Movement Disorders (impact factor: 4.51). 01/2011; 26(1):6-17. DOI:10.1002/mds.23455 pp.6-17
Source: PubMed

ABSTRACT Glia are traditionally known as support cells for neurons, and their role in neurodegeneration has been largely considered secondary to neuronal dysfunction. We review newer concepts on glial function and assess glial changes in Parkinson's disease (PD) at the time of disease initiation when α-synuclein is accumulating in brain tissue but there is limited neuronal loss, and also as the disease progresses and neuronal loss is evident.
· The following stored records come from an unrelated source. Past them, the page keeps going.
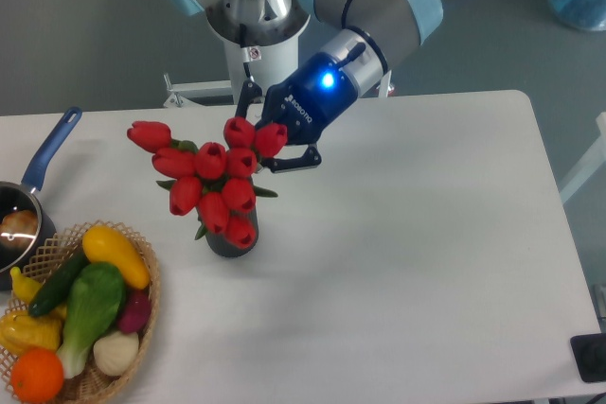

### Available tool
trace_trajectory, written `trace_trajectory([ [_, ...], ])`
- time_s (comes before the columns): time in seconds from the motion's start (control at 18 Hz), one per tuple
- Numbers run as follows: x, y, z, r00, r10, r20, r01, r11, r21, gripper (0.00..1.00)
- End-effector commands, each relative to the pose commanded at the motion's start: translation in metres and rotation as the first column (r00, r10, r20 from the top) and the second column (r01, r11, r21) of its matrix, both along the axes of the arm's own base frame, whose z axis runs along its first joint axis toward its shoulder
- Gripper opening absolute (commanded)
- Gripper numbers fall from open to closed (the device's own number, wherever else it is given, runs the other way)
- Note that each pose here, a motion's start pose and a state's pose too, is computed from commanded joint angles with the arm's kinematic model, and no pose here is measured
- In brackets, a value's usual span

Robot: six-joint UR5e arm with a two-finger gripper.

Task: Insert the flowers into the vase
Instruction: 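Lower the tulip stems down into the black vase opening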

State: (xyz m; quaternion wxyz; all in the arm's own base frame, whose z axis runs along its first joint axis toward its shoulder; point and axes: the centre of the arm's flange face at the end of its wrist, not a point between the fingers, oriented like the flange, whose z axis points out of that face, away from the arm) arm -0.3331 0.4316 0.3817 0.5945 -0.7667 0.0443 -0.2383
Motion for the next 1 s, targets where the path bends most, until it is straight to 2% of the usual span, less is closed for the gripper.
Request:
trace_trajectory([
  [0.67, 0.025, -0.008, -0.046, 0.998, -0.039, -0.058, 0.04, 0.999, 0.015, 0.04],
  [1.0, 0.027, -0.009, -0.06, 0.995, -0.051, -0.087, 0.053, 0.998, 0.026, 0.1],
])
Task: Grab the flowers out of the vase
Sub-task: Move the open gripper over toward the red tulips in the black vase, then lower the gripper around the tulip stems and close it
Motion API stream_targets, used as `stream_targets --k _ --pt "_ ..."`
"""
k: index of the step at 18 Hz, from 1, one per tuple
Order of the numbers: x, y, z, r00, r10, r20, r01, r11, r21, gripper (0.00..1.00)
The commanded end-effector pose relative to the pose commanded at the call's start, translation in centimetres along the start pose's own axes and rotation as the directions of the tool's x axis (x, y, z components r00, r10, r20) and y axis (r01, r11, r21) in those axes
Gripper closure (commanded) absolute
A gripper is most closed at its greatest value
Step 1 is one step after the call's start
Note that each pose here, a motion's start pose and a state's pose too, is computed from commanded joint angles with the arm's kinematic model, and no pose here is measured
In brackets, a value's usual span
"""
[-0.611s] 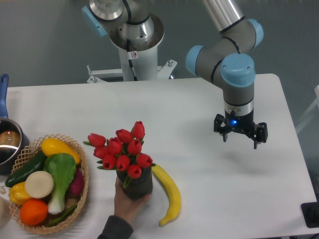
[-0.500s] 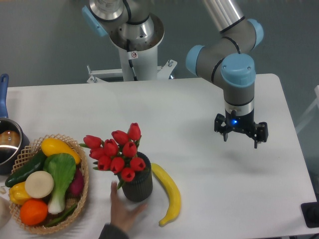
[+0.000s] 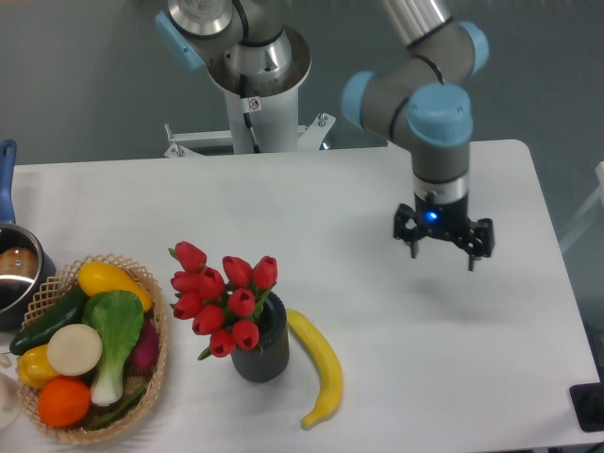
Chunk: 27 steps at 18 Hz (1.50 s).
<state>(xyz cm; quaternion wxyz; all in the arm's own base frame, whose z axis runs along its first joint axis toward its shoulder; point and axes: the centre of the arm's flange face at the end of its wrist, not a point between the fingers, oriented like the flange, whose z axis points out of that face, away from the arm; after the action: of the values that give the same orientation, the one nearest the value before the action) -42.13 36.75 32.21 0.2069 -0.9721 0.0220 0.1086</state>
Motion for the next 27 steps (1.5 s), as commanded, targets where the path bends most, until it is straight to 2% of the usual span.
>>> stream_targets --k 3,7,9,13,16,19,22,27 --pt "3.5 -0.4 -1.3 0.998 0.002 -0.07 0.007 0.992 0.125 0.0" --pt "6.5 -2.7 -1.0 0.993 0.035 -0.11 -0.017 0.988 0.154 0.0" --pt "7.1 -4.1 -1.0 0.992 0.013 -0.124 0.008 0.986 0.168 0.0" --pt "7.9 -6.5 -1.6 0.98 -0.014 -0.198 0.07 0.959 0.274 0.0" --pt "8.4 -7.7 -1.6 0.965 0.008 -0.262 0.091 0.928 0.361 0.0" --pt "7.7 -8.6 0.1 0.944 0.021 -0.329 0.124 0.901 0.415 0.0" --pt "8.7 -9.7 0.3 0.936 0.049 -0.349 0.114 0.894 0.432 0.0" --pt "7.8 -11.9 1.4 0.933 0.071 -0.353 0.099 0.892 0.441 0.0"
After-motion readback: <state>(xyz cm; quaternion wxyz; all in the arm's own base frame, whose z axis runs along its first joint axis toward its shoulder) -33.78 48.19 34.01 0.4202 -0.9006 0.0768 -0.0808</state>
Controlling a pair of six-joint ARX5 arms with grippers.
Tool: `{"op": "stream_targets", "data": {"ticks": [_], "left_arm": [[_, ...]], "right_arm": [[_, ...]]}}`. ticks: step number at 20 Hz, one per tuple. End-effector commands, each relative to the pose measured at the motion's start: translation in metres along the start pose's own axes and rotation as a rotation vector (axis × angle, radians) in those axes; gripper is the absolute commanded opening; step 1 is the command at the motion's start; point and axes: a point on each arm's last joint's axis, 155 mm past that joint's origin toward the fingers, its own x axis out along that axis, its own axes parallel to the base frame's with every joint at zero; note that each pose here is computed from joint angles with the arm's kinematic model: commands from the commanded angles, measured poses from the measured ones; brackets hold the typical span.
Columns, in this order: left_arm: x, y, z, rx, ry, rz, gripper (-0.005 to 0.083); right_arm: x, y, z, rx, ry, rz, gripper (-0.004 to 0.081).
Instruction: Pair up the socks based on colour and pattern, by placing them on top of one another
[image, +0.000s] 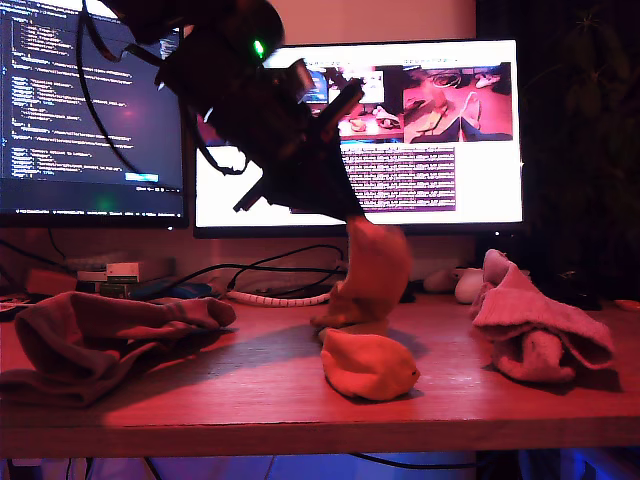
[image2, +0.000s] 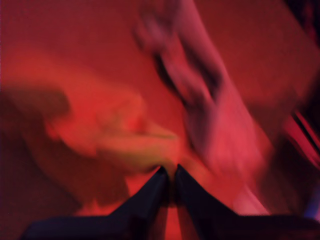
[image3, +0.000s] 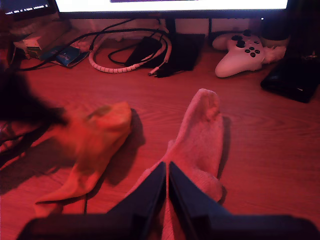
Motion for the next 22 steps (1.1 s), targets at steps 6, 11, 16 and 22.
{"op": "stream_targets", "data": {"ticks": [6,11,16,22], "left_arm": [[-0.002,0.001,-0.064,-0.079,0.236,0.036,-0.0020],[0.003,-0.020,-0.090,-0.057,0.327,0.024,-0.0019],[0.010,-0.007,-0.093,-0.025,0.328,0.112,0.0059],[0.007,0.006,-0.089,0.034,0.319,0.153,0.0441]], "right_arm": [[0.000,0.000,0.002,0.003,-0.011,0.001,-0.0011],[0.000,0.000,0.005,0.004,-0.020,0.002,-0.0011],[0.000,0.000,0.005,0.004,-0.022,0.002,-0.0011],[0.000,0.002,0.005,0.004,-0.021,0.010,-0.0011]]}}
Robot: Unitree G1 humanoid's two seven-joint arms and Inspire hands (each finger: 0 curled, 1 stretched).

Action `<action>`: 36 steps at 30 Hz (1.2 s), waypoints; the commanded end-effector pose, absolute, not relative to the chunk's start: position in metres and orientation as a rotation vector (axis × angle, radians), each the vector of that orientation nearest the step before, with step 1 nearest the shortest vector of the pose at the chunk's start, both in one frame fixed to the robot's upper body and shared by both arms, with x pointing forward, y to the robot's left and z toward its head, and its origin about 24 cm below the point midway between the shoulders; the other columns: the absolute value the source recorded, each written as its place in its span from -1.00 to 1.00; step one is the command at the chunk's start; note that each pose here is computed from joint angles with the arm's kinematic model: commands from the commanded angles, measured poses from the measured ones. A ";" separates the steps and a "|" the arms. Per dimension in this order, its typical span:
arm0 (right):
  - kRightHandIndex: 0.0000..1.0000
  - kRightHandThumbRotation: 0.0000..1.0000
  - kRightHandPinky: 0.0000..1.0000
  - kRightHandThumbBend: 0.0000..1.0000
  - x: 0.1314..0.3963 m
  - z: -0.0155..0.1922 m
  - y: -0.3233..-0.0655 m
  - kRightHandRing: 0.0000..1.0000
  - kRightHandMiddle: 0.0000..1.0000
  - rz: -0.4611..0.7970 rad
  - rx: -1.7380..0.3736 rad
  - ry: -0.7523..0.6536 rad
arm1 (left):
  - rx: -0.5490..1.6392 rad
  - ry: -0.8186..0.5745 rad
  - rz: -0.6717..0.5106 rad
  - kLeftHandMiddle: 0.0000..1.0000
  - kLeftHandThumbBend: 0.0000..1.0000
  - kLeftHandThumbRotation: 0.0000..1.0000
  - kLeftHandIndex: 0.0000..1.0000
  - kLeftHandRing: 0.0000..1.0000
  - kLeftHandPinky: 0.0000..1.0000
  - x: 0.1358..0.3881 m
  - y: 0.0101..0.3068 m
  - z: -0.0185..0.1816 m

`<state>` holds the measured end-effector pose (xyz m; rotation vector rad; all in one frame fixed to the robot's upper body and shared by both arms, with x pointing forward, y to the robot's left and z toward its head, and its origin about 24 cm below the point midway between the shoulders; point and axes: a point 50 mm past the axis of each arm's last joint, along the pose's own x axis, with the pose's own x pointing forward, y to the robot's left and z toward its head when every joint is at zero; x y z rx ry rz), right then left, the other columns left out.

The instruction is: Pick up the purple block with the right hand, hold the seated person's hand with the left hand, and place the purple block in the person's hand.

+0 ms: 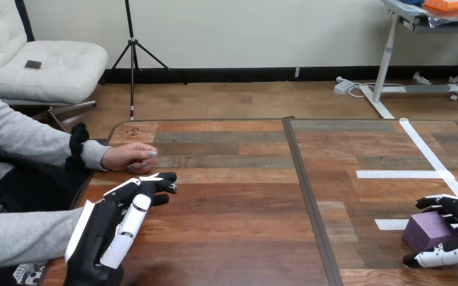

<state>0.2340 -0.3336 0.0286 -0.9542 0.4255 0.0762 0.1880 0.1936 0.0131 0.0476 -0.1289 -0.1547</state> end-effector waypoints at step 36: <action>0.07 -1.00 -0.06 0.84 0.260 0.033 -0.328 0.00 0.05 0.017 -0.970 0.267 | 0.049 -0.254 -0.174 0.50 -0.04 0.53 0.13 0.59 0.57 0.203 0.194 0.032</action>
Of the two main types of astrocytes, only protoplasmic astrocytes are involved in PD, where they become nonreactive and accumulate α-synuclein. Experimental evidence has shown that astrocytic α-synuclein deposition initiates the noncell autonomous killing of neurons through microglial signaling. As the disease progresses, more protoplasmic astrocytes are affected by the disease with an increasing microglial response. Although there is still controversy on the role microglia play in neurodegeneration, there is evidence that microglia are activated early in PD and possibly assist with the clearance of extracellular α-synuclein at this time. Microglia transform to phagocytes and target neurons as the disease progresses but appear to become dysfunctional with increasing amounts of ingested debris. Only nonmyelinating oligodendroglial cells are affected in PD, and only late in the disease process.
Glial cells are responsible for the progression of PD and play an important role in initiating the early tissue response. In particular, early dysfunction and α-synuclein accumulation in astrocytes causes recruitment of phagocytic microglia that attack selected neurons in restricted brain regions causing the clinical symptoms of PD.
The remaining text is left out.